De repente, en el corazón del barrio de la Ribera, se hace el silencio y, como por arte de magia, surge de la nada un rincón sereno y tranquilo, alejado del bullicio y la saturación turística (y no turística) de esta zona de Barcelona. Y uno tiene la extraña sensación de haberse colado en el escenario de alguna novela de Eduardo Mendoza. La plaza de Sant Agustí Vell es un remanso de paz, con un toque de postal que invita a fotografiarla: sus árboles trazando una pequeña rambleta, la brisa que se cuela entre las ramas, las hojas arremolinándose en el suelo… y ese ejemplar protegido de fuente farola, como la de Canaletas, una de las 17 que hay en toda Barcelona.
Debe su nombre al antiguo convento de San Agustín, construido a finales del siglo XIII y del que se conservan algunos restos muy cerca. Durante el asedio a Barcelona, en 1713, sufrió numerosos daños, por lo que entre 1714 y 1718, Felipe VI decidió transformarlo para destinarlo a servicios militares y de protección a la ciudad. El edificio original se derribó casi por completo, pero se conservaron algunas partes, como la Iglesia y parte del Claustro, y el convento se trasladó al Raval.

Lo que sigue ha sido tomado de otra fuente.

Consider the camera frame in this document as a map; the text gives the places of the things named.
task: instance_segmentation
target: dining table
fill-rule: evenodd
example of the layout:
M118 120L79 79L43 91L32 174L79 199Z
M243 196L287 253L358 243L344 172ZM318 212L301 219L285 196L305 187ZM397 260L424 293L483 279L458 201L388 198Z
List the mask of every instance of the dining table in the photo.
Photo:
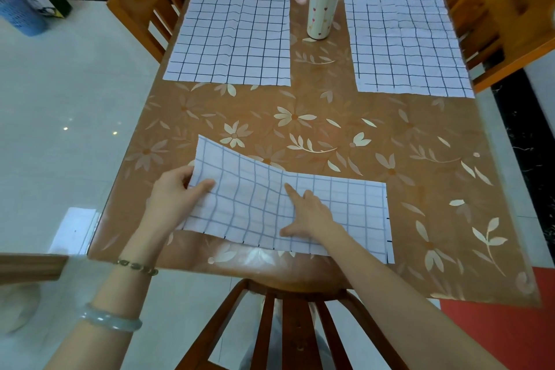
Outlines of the dining table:
M176 30L188 5L185 0ZM476 100L358 92L343 0L324 40L308 37L307 17L307 7L291 0L290 86L164 80L173 33L88 257L115 262L160 174L193 163L199 135L218 142L238 122L243 134L233 137L242 143L233 149L255 160L384 182L395 259L386 266L424 296L540 305ZM357 143L360 133L368 144ZM319 149L291 149L290 135ZM331 257L185 230L170 235L157 267L293 291L350 288Z

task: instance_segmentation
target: person
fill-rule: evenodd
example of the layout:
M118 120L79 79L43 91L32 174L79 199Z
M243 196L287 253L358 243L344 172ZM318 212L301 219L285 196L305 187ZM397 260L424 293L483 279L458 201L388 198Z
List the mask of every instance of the person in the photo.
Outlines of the person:
M75 325L46 370L121 367L132 331L136 330L136 325L130 323L139 322L162 247L198 200L215 185L213 180L204 180L185 189L184 182L192 172L192 167L179 167L166 171L156 181L140 225L121 252L124 263L120 264L128 262L128 266L114 267L88 306L87 318ZM410 369L505 369L432 303L353 240L310 191L300 196L289 185L285 189L295 206L295 220L280 234L312 237L326 248ZM131 268L129 263L140 264L135 266L139 269Z

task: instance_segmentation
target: blue basket
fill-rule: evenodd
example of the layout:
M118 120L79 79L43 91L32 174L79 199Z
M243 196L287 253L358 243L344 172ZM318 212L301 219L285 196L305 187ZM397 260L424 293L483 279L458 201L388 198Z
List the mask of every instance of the blue basket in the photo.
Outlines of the blue basket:
M47 28L45 19L27 0L0 0L0 16L29 37L41 34Z

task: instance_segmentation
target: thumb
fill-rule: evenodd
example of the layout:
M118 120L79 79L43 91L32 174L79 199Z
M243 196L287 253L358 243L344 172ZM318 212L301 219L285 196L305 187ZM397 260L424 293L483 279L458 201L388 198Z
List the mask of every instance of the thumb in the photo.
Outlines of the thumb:
M280 231L279 231L279 235L281 237L292 237L294 236L296 233L298 232L298 227L295 224L295 222L289 224L286 227L283 227Z
M187 189L185 194L187 198L191 199L194 203L197 203L198 200L210 192L215 185L215 180L207 178L206 180L202 180L202 182L197 184L195 187Z

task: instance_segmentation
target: hand
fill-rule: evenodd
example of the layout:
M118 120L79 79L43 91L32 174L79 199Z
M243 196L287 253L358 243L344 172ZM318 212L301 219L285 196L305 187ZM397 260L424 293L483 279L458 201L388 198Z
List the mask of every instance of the hand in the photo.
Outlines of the hand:
M285 184L285 191L295 206L295 221L281 229L282 237L310 237L322 243L330 232L342 229L334 222L329 208L310 190L306 190L301 197L289 184Z
M216 184L214 180L208 179L195 187L185 189L184 182L192 174L193 167L183 166L166 171L156 180L139 230L160 234L166 238L189 216L200 198Z

La plaza actual cuenta con una parte medieval porticada, aunque la mayor parte de los edificios son de los siglos XVIII y XIX. Pese a la tranquilidad que emana hoy, esta plaza ha sido testigo de algún que otro episodio violento, como los llamados alborotos del pan, en 1789.
El 28 de febrero de ese, el Gobierno publicó y colgó por toda la ciudad un edicto por el que se incrementaba el precio del pan. Como respuesta, ese mismo día, las mujeres se manifestaron desde el Pla de la Boqueria hasta esta plaza, asaltando los puestos de venta de pan a su paso. Al llegar, prendieron fuego al edificio del horno municipal, donde se hacía el pan para toda la ciudad.
Fue solo el principio. Al día siguiente, unas 8.000 personas protagonizaron los alborotos para exigir la rebaja del precio de artículos de primera necesidad y la destitución del capitán general, Francisco González de Bassecourt. ¿El resultado? Numerosas detenciones y seis condenados a muerte (entre ellos, una mujer) en la horca. Cuentan que nadie acudió a presenciar la ejecución pública.